Home again! The National Vineyard Leaders Conference was basically amazing awesomeness wrapped up in wonderfulness.
Best.Time.Ever. I loved every second of it.
Truth be told, I was a bit nervous heading into this conference. I may, or may not have shed a few tears over it in nervous anticipation. Ha! I wanted Jed to be the one to represent us, but he had to work, so he sent me instead. He’s the “connector extraordinaire”. I’m usually too busy herding kids to do much connecting. But, God definitely had a plan for me this week. I’m still reeling in the wonder of it all.
This is an absolutely amazing time to be a part of the Vineyard family. God is calling the Vineyard out in the areas of justice, mercy, and compassion like never before.
“If we’re Kingdom people- believing that God’s kingdom is coming to earth right here and now- than we should be the frontrunners in justice, mercy, and compassion ministries”
YES!!! Oh man, I loved it when I heard those words spoken. To see a room jam packed with Vineyard folks wanting to know how their body can better serve the lost and forgotten did my heart good. I won’t soon forget it.
The theme of the conference was “All In”. ”All In” has two meanings. One meaning is that all ages are “All In”. All are needed for God’s full purposes to be accomplished. We don’t just need the young- forgetting about the wisdom of the old. We don’t just need the older- forgetting about the energy of the young. No. ALL are needed in this movement. We honor what each age can bring to the table. Everyone gets to play.

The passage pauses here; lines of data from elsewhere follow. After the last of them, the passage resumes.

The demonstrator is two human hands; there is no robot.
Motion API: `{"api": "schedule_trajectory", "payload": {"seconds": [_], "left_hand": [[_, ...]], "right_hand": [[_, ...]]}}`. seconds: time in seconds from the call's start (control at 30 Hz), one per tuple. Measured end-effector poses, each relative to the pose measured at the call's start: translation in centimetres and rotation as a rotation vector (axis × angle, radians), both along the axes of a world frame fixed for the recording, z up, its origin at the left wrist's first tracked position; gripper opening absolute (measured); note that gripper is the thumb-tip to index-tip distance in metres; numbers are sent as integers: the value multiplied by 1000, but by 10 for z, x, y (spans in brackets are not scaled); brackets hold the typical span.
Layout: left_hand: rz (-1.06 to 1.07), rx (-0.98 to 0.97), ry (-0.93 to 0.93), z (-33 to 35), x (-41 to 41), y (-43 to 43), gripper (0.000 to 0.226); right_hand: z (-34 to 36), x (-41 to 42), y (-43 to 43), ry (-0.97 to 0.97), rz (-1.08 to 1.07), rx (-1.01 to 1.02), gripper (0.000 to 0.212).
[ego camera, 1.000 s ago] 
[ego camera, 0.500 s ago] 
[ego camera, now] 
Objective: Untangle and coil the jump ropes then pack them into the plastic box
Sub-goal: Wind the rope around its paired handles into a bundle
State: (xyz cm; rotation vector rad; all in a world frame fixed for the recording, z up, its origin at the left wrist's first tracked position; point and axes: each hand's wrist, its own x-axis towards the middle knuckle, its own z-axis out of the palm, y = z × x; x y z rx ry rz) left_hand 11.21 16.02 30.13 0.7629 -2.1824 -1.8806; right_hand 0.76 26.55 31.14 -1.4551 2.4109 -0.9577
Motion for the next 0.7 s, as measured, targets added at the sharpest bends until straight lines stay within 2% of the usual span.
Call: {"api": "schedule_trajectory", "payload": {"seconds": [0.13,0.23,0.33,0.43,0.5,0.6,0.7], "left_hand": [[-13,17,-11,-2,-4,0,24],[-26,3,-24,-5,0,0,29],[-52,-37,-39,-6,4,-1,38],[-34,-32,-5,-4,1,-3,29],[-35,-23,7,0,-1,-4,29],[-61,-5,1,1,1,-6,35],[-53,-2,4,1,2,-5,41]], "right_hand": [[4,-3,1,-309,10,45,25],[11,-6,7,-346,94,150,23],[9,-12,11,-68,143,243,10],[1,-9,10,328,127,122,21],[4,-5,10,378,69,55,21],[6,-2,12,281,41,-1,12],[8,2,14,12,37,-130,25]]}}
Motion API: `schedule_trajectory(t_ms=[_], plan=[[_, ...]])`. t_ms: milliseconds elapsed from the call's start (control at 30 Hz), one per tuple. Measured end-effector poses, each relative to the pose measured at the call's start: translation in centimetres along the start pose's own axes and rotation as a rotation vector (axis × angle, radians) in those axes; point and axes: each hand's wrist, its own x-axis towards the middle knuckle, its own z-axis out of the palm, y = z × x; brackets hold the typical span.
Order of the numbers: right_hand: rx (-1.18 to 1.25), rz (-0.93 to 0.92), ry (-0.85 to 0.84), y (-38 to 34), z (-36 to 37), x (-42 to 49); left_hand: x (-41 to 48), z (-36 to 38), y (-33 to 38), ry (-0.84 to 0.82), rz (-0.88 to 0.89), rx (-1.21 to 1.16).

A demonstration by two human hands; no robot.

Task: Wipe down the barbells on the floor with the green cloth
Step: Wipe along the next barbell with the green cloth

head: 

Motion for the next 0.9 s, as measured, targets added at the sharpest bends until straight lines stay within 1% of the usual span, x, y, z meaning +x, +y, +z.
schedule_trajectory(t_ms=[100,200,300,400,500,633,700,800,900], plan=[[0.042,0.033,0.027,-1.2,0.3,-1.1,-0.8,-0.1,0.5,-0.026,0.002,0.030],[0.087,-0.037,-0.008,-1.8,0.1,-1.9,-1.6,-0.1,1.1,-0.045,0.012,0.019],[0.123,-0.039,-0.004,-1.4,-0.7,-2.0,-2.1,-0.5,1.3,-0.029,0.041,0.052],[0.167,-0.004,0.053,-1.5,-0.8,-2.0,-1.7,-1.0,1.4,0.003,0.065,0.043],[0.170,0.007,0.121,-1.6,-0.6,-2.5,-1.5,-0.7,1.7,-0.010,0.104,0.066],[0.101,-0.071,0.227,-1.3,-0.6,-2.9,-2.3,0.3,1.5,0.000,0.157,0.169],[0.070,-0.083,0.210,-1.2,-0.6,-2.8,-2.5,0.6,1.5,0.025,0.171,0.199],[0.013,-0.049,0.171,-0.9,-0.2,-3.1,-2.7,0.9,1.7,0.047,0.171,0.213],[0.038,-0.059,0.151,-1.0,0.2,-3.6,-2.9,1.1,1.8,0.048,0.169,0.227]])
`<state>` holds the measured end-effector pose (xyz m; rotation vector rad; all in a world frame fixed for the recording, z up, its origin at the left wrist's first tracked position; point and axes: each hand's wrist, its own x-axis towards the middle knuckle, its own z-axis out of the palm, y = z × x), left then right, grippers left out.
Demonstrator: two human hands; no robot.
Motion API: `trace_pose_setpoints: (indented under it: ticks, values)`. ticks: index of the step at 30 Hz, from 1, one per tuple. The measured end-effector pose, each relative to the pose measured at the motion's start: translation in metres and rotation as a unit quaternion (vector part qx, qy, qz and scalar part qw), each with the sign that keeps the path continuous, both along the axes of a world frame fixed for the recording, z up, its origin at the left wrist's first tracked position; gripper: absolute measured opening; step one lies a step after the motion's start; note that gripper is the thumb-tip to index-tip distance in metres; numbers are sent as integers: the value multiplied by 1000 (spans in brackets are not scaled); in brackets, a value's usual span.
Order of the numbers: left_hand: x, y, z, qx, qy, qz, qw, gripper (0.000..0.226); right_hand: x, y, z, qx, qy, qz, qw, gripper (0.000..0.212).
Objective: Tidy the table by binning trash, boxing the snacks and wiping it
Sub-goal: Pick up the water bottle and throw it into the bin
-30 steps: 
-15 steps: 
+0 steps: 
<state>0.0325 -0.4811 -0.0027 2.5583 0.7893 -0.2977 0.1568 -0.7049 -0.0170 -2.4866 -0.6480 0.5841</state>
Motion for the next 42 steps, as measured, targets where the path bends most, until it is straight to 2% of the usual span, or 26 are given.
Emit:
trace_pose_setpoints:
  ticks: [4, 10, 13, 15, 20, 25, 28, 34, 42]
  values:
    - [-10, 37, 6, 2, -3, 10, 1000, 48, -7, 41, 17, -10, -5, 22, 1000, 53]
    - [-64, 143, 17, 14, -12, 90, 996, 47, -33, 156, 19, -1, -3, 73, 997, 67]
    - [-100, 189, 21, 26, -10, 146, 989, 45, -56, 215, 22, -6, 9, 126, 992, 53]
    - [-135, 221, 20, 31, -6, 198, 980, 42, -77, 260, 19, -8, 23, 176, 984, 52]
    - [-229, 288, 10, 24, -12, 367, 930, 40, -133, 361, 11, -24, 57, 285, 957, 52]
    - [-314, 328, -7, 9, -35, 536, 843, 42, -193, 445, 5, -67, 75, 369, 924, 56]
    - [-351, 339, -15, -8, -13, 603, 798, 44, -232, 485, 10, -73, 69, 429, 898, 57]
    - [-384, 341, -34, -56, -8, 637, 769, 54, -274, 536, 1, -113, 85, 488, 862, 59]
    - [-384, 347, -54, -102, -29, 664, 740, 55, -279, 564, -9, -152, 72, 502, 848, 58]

The second meaning of “All In”, is that we are ALL IN. Not just dipping our toes in the things of God, not just testing the waters.
No. We are ALL IN.
-Phil Strout (National Director, Vineyard USA)

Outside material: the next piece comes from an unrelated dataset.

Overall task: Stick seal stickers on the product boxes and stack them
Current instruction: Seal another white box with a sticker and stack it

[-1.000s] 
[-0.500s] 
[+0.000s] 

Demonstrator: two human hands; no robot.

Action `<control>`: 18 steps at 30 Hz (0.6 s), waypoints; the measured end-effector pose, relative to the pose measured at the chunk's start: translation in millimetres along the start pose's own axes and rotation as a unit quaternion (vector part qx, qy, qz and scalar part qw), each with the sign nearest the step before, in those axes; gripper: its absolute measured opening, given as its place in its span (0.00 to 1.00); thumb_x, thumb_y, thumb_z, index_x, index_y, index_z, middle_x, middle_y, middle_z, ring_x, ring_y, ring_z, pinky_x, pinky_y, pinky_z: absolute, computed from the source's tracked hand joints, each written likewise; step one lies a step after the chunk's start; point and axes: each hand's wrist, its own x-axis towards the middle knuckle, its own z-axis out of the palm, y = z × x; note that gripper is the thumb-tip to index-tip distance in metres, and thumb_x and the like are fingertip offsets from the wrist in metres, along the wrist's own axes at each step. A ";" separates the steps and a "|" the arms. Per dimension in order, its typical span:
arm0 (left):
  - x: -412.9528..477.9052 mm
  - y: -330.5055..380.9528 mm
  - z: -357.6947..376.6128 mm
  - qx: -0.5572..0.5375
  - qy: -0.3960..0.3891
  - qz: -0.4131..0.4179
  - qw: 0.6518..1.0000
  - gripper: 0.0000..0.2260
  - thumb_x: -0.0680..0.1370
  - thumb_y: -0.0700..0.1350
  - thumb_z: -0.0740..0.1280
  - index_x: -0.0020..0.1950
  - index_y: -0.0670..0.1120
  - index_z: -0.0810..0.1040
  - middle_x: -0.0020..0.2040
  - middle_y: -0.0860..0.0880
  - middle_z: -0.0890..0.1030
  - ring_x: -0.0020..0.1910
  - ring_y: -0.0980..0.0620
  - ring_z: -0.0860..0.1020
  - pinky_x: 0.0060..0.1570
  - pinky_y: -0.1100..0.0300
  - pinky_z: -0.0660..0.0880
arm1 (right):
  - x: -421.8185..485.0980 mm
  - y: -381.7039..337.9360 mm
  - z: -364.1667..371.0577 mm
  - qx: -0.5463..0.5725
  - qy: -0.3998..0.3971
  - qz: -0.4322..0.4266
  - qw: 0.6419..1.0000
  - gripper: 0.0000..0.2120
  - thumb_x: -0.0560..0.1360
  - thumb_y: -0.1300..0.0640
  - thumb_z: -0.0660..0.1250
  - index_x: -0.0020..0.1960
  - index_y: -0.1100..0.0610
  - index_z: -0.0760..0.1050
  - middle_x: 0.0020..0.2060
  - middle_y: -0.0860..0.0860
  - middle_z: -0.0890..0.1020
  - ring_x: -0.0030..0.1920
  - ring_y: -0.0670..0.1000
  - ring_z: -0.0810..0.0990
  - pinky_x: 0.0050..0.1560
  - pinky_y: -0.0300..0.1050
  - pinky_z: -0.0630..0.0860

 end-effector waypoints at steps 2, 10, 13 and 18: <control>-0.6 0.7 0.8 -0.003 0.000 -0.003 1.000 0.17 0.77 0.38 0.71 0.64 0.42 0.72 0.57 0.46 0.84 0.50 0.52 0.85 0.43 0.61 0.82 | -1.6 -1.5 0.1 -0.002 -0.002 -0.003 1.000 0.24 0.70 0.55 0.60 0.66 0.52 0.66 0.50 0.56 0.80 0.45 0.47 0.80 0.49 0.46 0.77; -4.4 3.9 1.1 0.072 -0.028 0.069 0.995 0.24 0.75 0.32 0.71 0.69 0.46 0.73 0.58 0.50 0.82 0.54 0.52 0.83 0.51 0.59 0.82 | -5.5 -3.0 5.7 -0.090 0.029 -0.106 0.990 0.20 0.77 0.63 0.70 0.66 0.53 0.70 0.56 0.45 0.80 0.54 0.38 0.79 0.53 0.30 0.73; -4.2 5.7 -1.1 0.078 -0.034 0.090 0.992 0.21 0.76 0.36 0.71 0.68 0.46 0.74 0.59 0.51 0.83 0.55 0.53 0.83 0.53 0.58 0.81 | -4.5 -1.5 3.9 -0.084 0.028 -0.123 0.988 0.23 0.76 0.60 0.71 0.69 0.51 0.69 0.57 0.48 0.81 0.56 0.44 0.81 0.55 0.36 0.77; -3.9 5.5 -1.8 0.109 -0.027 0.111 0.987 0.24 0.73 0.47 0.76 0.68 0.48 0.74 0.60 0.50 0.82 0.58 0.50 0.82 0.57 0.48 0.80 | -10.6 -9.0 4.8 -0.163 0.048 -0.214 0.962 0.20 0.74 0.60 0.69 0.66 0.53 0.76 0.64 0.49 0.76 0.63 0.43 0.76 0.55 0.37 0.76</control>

He is worth everything. EVERYTHING.
What have we got to lose?
One speaker that I loved was talking about the fear of the Lord. He said that what we fear most is what we love most, what we want most in life. We should fear losing sight of Jesus more than anything else. More than fear of failure, fear of change, fear of losing my kids, fear of giving everything up…we should fear the Lord above all else.
We’re giving up just about everything to move to Ukraine. We’re all in. But what do I fear? I find myself fearing how my kids will do. I find myself wondering if our kids will hate us for this decision. I find myself fearing failure. But, why? If my kids are perfectly safe and comfy, but I have lost sight of Jesus, than it’s all for not. We must step outside of our coziness, our need for safety and control and fall into His arms. ALL IN. Fear losing sight of Him over fear of losing control, fear of being unsafe. Jesus never called us to safety. He bid us come and die. Only then will we know true life. Oh boy, I want true life so badly. I want to be all in- holding nothing back. What have I got to lose? If He is my reason for being…why not spend myself for Him?
All In is saying yes. Step, by step, by step we say Yes to Him. Comfort, my expectations, safety, all move aside in order that I might keep Him in my sights.
“Anyone who loves their father or mother more than me is not worthy of me; anyone who loves their son or daughter more than me is not worthy of me. Whoever does not take up their cross and follow me is not worthy of me. Whoever finds their life will lose it, and whoever loses their life for my sake will find it.”
Will you dive ALL IN with us? What if you stayed on the same path you’re on for the rest of your life? Would it lead to Him? What if? What if you said yes to Him today, and the next day, and the next day? What have you got to lose? Whatever it is, He is worth it.